By Mason Hill
Since clenching the Turkish Presidency and enacting constitutional reforms that made the once ceremonial position the crux of Turkish political power, President Erdoğan has once again turned Turkish politics on its head. Whereas at one time all political parties in Turkey defined themselves in reference to Atatürk’s Republican People’s Party (CHP), it appears that after ten years of rule by the Justice and Peace Party (AKP), Turkish politics might be realigning. Indeed, Erdoğan’s religiously tinged populism seems to be assuming the central role that Kemalism once filled. This is particularly evident in the electoral decline of the CHP and the nature of political opposition in Turkey today.

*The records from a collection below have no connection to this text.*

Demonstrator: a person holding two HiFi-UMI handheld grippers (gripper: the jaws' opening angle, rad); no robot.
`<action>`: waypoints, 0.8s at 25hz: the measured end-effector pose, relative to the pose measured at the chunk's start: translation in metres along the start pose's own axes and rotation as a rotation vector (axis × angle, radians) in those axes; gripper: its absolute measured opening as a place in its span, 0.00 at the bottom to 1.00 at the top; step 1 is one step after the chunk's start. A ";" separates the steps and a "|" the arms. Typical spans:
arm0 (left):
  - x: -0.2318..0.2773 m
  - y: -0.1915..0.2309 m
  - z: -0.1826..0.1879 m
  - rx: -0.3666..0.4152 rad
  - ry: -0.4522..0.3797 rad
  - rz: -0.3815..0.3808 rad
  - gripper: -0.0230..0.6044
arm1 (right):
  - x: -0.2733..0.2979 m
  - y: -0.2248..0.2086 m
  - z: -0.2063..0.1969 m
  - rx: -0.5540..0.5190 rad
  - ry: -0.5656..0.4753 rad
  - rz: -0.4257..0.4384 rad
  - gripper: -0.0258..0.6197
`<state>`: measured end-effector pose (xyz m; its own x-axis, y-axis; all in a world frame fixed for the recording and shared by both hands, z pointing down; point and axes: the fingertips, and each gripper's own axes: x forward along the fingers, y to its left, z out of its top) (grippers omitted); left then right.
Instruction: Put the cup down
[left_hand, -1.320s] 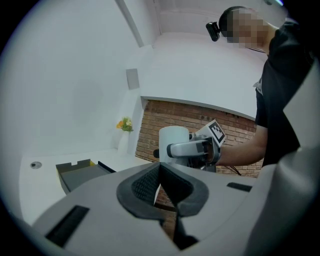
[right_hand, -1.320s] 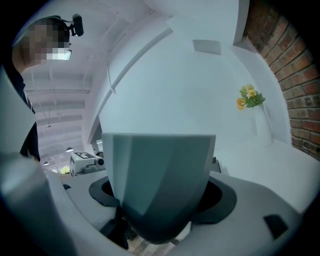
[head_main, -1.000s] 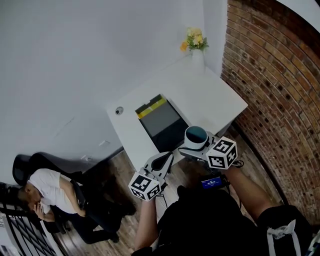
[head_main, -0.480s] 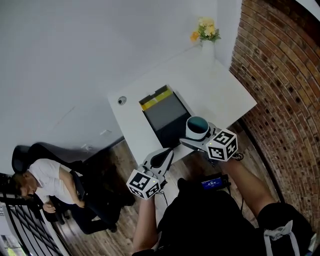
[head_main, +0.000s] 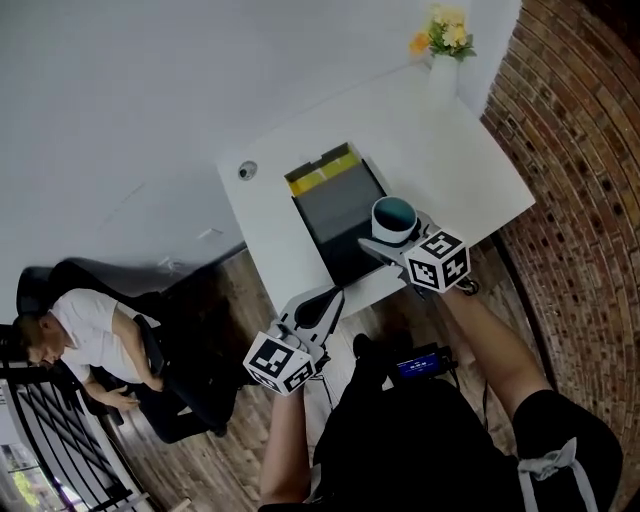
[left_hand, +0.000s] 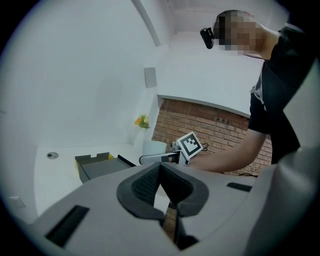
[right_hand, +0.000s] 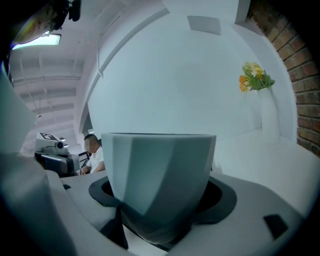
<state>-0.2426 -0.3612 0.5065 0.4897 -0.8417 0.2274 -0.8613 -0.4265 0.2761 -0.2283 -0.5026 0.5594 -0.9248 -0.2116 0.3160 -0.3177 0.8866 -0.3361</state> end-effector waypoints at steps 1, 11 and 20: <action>-0.001 0.002 -0.001 -0.003 0.002 0.004 0.05 | 0.005 -0.003 -0.001 -0.008 0.003 -0.012 0.65; -0.013 0.017 -0.015 -0.045 0.023 0.045 0.05 | 0.036 -0.018 -0.007 -0.211 -0.008 -0.170 0.65; -0.014 0.019 -0.014 -0.049 0.016 0.040 0.05 | 0.023 -0.007 -0.019 -0.336 -0.046 -0.194 0.65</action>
<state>-0.2634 -0.3529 0.5220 0.4574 -0.8521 0.2544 -0.8729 -0.3756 0.3115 -0.2435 -0.5055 0.5860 -0.8651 -0.4003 0.3024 -0.4088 0.9119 0.0377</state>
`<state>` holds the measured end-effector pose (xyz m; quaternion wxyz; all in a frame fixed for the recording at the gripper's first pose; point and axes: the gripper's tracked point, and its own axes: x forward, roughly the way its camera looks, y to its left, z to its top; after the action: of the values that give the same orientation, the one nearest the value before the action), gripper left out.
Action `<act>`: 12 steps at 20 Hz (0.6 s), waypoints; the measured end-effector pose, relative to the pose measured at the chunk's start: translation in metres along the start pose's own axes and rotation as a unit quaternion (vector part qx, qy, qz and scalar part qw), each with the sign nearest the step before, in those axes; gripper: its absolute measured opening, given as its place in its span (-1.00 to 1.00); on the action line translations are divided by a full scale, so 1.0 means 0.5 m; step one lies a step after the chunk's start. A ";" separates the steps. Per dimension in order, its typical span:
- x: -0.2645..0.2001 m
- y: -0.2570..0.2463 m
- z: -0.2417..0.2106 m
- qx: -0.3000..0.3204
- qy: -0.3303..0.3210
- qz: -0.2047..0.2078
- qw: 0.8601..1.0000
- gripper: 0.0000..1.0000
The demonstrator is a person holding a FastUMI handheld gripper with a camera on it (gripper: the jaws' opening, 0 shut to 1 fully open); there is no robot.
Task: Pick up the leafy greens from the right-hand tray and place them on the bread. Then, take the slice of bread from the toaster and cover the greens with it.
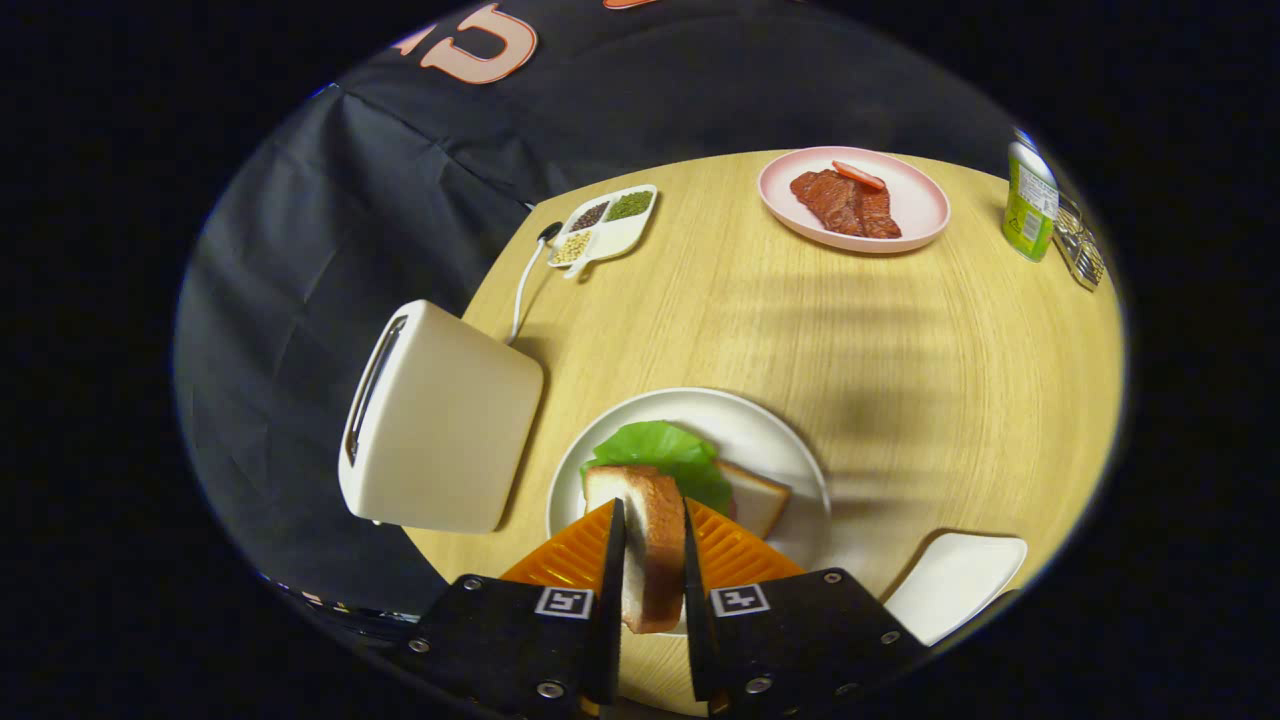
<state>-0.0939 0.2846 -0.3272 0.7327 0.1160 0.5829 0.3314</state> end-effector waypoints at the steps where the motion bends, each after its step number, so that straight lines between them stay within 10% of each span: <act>1: 0.004 -0.018 0.005 -0.006 -0.006 -0.016 1.000 -0.34; 12: -0.103 -0.077 0.146 -0.040 -0.160 -0.109 0.980 0.46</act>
<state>-0.0174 0.2394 -0.2872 0.8523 0.0745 0.4536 0.2497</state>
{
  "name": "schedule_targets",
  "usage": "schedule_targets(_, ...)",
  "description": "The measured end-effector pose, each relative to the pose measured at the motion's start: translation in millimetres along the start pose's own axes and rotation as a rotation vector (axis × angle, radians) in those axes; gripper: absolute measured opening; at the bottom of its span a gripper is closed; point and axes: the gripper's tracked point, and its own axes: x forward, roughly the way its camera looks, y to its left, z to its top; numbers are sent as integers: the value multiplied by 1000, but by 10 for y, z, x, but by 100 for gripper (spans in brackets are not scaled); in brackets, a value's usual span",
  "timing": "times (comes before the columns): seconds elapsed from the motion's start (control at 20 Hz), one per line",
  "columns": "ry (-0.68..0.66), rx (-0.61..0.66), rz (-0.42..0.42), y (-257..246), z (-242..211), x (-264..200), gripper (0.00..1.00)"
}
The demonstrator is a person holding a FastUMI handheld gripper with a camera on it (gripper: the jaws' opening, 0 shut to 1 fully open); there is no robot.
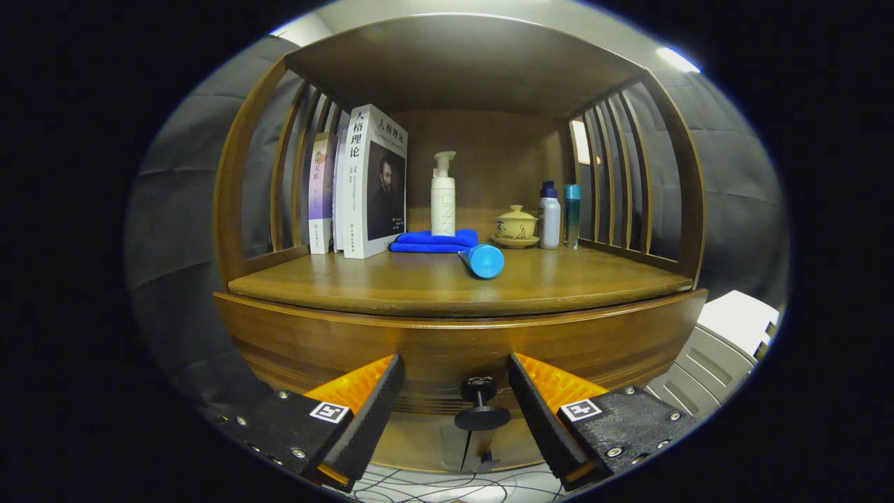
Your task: Pull open the drawer, take out the items inside it, and place them on the countertop above the cabinet.
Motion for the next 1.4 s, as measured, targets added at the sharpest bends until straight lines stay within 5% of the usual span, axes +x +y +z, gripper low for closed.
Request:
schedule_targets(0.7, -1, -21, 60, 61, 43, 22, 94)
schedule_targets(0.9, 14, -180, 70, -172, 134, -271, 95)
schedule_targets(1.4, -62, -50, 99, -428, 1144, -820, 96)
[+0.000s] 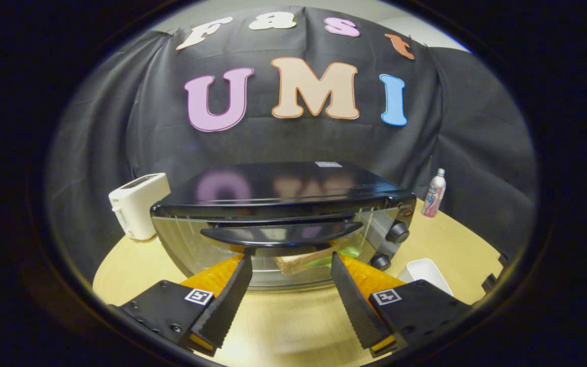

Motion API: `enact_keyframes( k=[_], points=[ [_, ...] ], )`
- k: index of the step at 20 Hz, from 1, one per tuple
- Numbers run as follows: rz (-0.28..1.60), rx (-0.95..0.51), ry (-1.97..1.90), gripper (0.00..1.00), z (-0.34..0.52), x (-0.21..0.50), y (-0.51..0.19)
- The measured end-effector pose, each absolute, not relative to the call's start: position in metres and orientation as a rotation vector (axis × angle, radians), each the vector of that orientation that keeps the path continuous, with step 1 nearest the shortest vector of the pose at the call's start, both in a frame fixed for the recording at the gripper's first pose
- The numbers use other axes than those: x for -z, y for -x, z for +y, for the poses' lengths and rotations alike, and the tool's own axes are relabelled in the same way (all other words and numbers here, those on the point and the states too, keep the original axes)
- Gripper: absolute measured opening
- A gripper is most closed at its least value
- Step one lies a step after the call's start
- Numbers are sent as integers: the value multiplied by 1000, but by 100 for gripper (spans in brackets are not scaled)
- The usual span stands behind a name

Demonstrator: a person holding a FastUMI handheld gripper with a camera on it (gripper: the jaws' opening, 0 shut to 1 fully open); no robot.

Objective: Open the toaster oven, put the food inside, and close the toaster oven door.

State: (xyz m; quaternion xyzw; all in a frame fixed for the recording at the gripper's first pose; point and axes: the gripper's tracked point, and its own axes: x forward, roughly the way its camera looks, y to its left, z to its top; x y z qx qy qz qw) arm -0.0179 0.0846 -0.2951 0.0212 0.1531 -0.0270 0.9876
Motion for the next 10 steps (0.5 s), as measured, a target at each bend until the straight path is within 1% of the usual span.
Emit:
enact_keyframes(
  k=[4,10],
  points=[
    [257,35,-62,97,79,263,21],
    [143,34,-132,97,54,187,21]
  ],
)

The 2014 Presidential election is of particular interest. Erdoğan won after beating his nearest opponent by 15 percentage points; the nature of his opposition underscored how fractured the once central Kemalist forces have become. For example, the CHP did not field its own candidate; instead, they endorsed the nationalist candidate Ekkmeledin Ihsanoğlu who is a far cry from the traditional standard bearer of secular Kemalisim. Indeed, the fact that the CHP endorsed Ekkmeledin shows how dead traditional Kemalism is in today’s Turkey. In many ways, Ihsahnoğlu’s career represents the antithesis of what it means to be a Kemalist.
Ihsahnoğlu’s own biography reads like a critique of the excess of Turkish secularism. His father, an academic, fled Turkey to teach at the al-Azhar University in Cairo. Indeed, Ihanoğlu’s father ran from Ataturk’s secularism because he was so deeply opposed to it. Furthermore, Ihsanoğlu’s own academic and diplomatic careers have had Islamist tinges to them. Not only did he make his academic career as a professional historian that specialized in the Islamic intellectual tradition, but also his highest administrative position was Secretary General of Islamic Co-operation, an organization that served somewhat as a rejection of secular and nationalist tendencies that are entailed in Kemalism.
This is not to say that Ihsonğlu has not since come to embrace elements of Kemalism. He emphasized during the campaign support for a secular state, and since losing the election he has emerged as a potential CHP candidate for parliament. Nevertheless, that he has come to be associated with the CHP shows the decay of traditional Kemalism. On the other hand, it shows that while Erdoğan has been largely successful in consolidating power, it has not been without alienating more conservative members of the cultural establishment that once supported him. Ihsanoğlu once talked about being Erdogan’s 2007 AKP Presidential candidate when the position was still largely ceremonial. Fetullah Gulen and his brand of Islam were a key part of Erdogan’s rise, but Ihsanoğlu and Gulen have since had a falling out. The sustainability of Erdogan’s coalition will be put to the test in the upcoming parliamentary elections, but his success to date has been a testament to his ability to cobble together new support as once powerful backers turn on him. Whereas the Republican People’s party was once emblematic enough of the status quo to draw ire and opposition from all who did not like the way things were in Turkey, Erdoğan’s party has now assumed that role of drawing criticism from both the left and the right. Perhaps that, more than anything else, is indicative of how much power Erdoğan has consolidated.